While we were preoccupied with Hurricane Sandy, it seems Google has decided that digital money ain’t all its cracked up to be.
The search engine company cum payments vendor will reportedly introduce a physical payments card to solve its “we are Americans and we don’t tap-and-pay” problem.
From the Android Police blog:
We just had a bomb dropped on us by an anonymous tipster, courtesy of a leaked version of the Google Wallet app – and it was hiding some pretty amazing secrets. Let’s cut to the chase: physical Google Wallet card. That’s happening, and you’ll be able to get one, probably soon.
The physical Google Wallet card will work just like a regular credit card. Whatever your currently selected default card on the Wallet app is, the Wallet card will charge to. It will work anywhere major credit cards are accepted. This is for those scenarios where you don’t have (or want to use) tap and pay. Imagine leaving all your credit cards at home from now on, and just carrying one, and your phone. Sure, it’s not the magical future of using your phone to pay everywhere with a painless tap (let’s face it, tap payments are rarely painless anyway).
Whether this solves Google Wallet’s challenges, we don’t know, but it certainly adds a surprising wrinkle to the payments wars. And Isis responds with …
See more coverage of the Google Wallet card here, here and here.
Keep in mind Google is not and doesn’t see itself as a payments company but rather an advertising company. So if a physical card works better to further that goal than a mobile wallet, makes sense.
JJ,
The problem with your assumption that this is a replacement for or a failure of the digital wallet, is a lack of understanding of the core value of the Google wallet in the first place. Payments is not and never will be Google Wallet’s differentiation. If you take away Google Wallet’s contactless (or cardless) payments capability, you effectively have Google adwords trying to be Groupon or Living Social, along with a prepaid debit card supplied by Google. A physical card actually destroys the unique value proposition of the messaging layer built into the payments experience because once a customer pulls out the card, modality and behavior dictate that they don’t see any of Google’s valuable messages on the handset, and therefore Google isn’t earning any revenue off messaging anymore.
This is not, and can never be, a replacement strategy for the wallet – to do so would destroy the future of Google’s entire payments scheme built around the wallet. To equate the adding of a physical card to Google wallet to the ditching of their wallet, would be the equivalent of you suggesting banks should get rid of mag-stripe in favor of returning to checks because mag-stripe isn’t working.

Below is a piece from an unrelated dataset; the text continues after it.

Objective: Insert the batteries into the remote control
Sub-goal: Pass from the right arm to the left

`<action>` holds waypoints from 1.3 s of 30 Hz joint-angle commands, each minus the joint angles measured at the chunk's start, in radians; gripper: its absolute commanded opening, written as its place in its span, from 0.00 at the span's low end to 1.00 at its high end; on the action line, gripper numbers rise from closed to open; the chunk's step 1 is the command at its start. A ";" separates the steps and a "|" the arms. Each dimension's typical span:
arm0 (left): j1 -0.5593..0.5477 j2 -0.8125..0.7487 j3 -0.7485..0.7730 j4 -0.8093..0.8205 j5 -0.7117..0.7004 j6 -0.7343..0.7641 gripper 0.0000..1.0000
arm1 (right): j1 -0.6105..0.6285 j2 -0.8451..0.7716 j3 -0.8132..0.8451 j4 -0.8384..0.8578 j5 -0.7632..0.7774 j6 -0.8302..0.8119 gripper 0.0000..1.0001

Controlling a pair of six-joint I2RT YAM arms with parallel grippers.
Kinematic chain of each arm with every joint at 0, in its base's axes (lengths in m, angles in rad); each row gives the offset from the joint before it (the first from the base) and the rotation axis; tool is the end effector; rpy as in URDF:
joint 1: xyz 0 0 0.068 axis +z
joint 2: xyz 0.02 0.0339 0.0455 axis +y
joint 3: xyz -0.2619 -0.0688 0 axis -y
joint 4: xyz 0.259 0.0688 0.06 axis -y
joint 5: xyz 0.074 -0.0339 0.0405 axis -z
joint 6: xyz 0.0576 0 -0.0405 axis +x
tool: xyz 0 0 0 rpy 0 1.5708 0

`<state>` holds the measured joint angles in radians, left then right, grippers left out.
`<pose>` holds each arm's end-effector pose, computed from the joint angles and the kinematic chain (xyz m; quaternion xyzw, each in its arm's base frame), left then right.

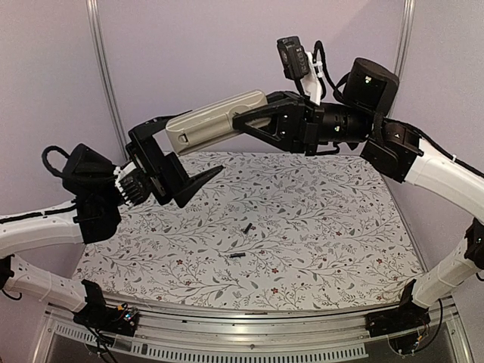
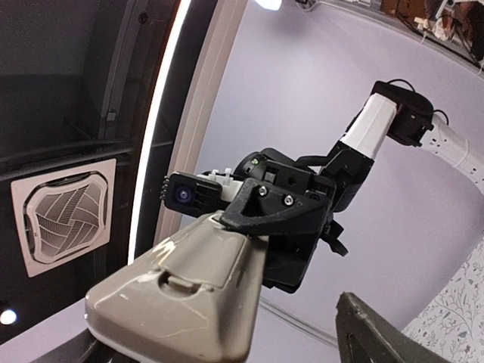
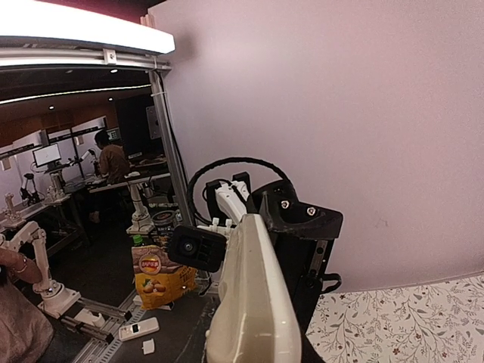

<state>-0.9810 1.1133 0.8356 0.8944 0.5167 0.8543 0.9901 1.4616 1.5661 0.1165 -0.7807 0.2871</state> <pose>0.1271 -0.2411 0.4069 0.4905 0.0895 -0.1714 0.8497 0.1608 0.3190 0.4857 -0.4779 0.4402 0.6213 0.4380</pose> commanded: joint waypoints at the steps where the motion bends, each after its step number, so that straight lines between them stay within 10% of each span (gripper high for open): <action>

Clearly Google is trying to supplement the wallet with a mechanism to withdraw cash at ATM machines. Unfortunately I think this is not a well thought out strategy. I believe this undermines the wallet significantly and ultimately will dilute their offering, not add more value. Google needs to stand by the modality of phone-based payments, because once plastic returns to the mix, they loose all value of messaging before, during and after a payment, which is the key differentiation of a digital wallet.
BK
BK –
Maybe I’m misunderstanding this system, but if I have to look at my phone to tell the piece of plastic I’m about to swipe what I want it to be, am I not opening myself up to the same Google advertising experience?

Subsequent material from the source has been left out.